- [Aim of the exercise]:
In the data below, find the line containing "Provide the location of the person's right"; reproduce that line and all subsequent lines exactly, and nothing else.

- [Provided material]:
┄┄┄┄┄┄

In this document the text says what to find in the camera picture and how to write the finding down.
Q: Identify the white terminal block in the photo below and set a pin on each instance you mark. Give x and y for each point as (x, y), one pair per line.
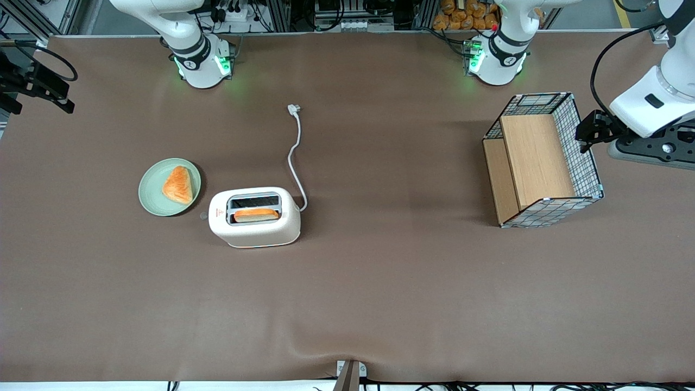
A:
(342, 25)

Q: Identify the white power strip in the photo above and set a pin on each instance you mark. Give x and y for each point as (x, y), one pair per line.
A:
(236, 13)

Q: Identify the brown table cloth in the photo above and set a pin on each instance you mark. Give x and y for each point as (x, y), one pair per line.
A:
(380, 298)

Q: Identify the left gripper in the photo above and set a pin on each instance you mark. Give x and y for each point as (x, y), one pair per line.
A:
(600, 127)

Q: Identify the white two-slot toaster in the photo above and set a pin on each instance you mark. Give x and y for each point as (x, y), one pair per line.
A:
(255, 233)

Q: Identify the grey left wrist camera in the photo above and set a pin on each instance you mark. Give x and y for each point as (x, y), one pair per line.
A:
(651, 149)

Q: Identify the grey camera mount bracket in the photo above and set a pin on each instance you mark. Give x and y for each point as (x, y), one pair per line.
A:
(350, 377)

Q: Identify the orange triangular pastry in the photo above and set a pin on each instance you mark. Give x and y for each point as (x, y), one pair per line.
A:
(178, 187)

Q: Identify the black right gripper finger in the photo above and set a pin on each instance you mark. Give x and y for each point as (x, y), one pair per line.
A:
(10, 81)
(51, 87)

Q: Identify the pale green round plate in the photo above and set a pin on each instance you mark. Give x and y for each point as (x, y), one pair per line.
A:
(152, 190)

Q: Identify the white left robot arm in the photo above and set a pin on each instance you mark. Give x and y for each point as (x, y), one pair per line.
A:
(505, 60)

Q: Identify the pile of orange pastries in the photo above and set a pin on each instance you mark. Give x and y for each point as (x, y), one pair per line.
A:
(461, 16)

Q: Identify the toast slice in toaster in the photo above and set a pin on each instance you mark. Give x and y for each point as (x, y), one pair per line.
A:
(255, 215)

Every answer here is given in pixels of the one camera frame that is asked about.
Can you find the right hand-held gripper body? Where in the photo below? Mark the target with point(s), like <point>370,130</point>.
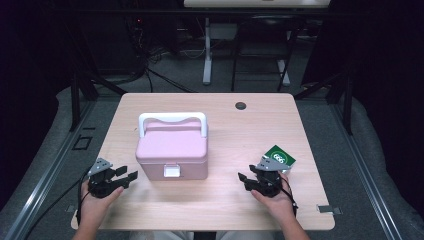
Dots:
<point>268,181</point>

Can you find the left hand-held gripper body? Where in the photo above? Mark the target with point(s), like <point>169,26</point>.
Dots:
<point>100,185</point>

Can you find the green and white card box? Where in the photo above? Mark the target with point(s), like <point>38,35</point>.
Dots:
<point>283,157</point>

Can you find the person's left hand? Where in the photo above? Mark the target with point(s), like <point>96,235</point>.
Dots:
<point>93,208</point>

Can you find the person's right hand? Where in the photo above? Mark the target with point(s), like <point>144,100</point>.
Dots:
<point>280,205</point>

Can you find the grey tape strip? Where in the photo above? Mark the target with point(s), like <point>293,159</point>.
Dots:
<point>328,209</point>
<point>71,209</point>

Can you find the round black table grommet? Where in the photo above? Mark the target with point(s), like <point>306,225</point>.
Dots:
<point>240,106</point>

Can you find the black metal stand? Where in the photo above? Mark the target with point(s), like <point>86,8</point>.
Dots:
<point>75,100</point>
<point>348,100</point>

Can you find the white desk with metal legs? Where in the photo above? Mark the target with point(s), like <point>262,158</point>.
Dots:
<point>207,66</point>

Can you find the black stool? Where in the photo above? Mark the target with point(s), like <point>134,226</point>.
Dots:
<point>266,20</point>

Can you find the grey metal floor rail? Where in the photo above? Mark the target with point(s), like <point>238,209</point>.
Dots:
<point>366,173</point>
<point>50,173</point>

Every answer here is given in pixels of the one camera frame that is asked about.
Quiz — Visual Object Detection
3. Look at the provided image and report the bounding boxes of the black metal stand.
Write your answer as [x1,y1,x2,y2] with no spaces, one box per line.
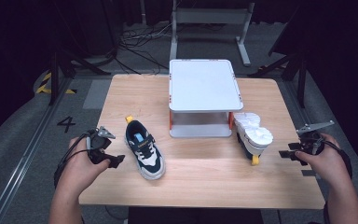
[247,6,310,109]
[48,36,113,106]

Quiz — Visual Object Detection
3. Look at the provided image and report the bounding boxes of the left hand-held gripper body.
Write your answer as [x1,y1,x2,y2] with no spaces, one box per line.
[86,125,117,165]

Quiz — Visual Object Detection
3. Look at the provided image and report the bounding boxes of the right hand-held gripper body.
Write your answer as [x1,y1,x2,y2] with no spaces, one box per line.
[295,119,336,157]

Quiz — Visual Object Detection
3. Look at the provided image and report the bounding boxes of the person's dark clothing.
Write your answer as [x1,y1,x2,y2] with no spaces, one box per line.
[127,206,266,224]

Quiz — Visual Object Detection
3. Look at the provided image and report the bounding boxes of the white metal stand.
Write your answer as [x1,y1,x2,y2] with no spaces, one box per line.
[169,0,256,68]

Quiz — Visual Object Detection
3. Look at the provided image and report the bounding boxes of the white two-tier shoe rack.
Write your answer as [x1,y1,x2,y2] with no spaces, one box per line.
[168,58,245,139]

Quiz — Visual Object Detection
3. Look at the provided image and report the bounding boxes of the black floor cables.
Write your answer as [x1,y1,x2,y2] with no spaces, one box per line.
[117,22,172,76]

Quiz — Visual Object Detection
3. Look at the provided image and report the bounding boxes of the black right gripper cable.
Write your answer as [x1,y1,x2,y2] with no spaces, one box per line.
[322,140,354,180]

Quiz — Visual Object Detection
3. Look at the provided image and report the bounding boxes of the navy and white child's sneaker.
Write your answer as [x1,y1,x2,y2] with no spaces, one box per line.
[233,111,275,167]
[123,115,167,181]

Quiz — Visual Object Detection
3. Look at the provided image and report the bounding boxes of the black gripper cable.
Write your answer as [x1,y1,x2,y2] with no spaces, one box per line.
[53,133,91,189]
[322,140,354,180]

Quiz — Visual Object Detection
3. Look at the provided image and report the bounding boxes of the yellow and black floor tape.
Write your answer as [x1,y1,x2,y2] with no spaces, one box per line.
[35,72,77,95]

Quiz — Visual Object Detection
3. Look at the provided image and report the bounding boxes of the person's right hand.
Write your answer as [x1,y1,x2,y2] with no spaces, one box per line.
[294,133,351,189]

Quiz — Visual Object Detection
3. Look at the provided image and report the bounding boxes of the person's left hand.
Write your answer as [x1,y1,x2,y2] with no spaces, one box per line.
[56,136,112,195]

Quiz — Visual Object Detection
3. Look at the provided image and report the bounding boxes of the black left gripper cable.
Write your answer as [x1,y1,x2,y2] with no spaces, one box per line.
[53,133,91,189]

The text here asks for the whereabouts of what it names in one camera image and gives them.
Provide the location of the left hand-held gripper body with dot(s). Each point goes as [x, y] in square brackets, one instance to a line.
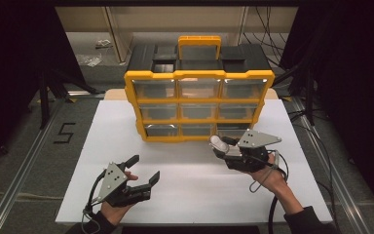
[113, 182]

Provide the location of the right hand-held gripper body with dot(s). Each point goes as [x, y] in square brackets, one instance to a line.
[256, 139]

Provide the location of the clear plastic drawer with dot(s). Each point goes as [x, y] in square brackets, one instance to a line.
[232, 132]

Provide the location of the silver peanut-shaped metal piece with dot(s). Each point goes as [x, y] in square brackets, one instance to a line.
[219, 143]

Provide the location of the yellow black drawer organizer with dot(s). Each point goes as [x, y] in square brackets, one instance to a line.
[199, 74]

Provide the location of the person's left hand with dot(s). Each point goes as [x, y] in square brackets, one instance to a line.
[114, 214]

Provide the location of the person's right hand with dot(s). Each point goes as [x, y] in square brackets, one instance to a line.
[272, 180]

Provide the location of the white table board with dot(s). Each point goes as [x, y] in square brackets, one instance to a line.
[188, 198]

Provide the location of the black metal stand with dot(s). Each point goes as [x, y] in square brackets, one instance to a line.
[44, 97]
[309, 97]

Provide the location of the wooden table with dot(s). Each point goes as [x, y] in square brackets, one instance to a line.
[113, 94]

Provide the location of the grid of clear organizer compartments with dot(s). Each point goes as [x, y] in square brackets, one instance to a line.
[156, 89]

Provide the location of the clear plastic bag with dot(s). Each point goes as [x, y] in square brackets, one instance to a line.
[89, 60]
[103, 43]

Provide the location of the black curtain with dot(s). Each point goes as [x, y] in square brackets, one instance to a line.
[13, 65]
[354, 81]

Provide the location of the white cabinet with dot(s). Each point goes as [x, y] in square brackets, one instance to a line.
[175, 19]

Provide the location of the aluminium floor rail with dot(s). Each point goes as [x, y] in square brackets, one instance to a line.
[331, 175]
[22, 169]

┄┄┄┄┄┄

- [Exercise solution]:
Provide the location of the person's right hand with dot(s). Each point goes as [x, y] in square brackets, one instance to a line.
[272, 180]

Provide the location of the white table board with dot(s). Each point goes as [x, y] in square brackets, one instance to a line.
[188, 198]

Provide the location of the black metal stand with dot(s). Each point goes as [x, y] in square brackets, one instance to a line.
[44, 97]
[309, 97]

Provide the location of the wooden table with dot(s). Each point goes as [x, y] in square brackets, one instance to a line.
[113, 94]

Provide the location of the grid of clear organizer compartments with dot(s). Each point goes as [x, y] in square brackets, one instance to a line.
[156, 89]

Provide the location of the clear plastic bag with dot(s). Each point goes as [x, y] in square brackets, one instance to a line.
[89, 60]
[103, 43]

Provide the location of the black curtain with dot(s). Each point goes as [x, y] in square brackets, one instance to a line.
[13, 65]
[354, 81]

Provide the location of the white cabinet with dot(s). Each point goes as [x, y] in square brackets, one instance to a line.
[175, 19]

Provide the location of the aluminium floor rail with dot(s). Each point goes as [x, y] in square brackets, one instance to a line.
[331, 175]
[22, 169]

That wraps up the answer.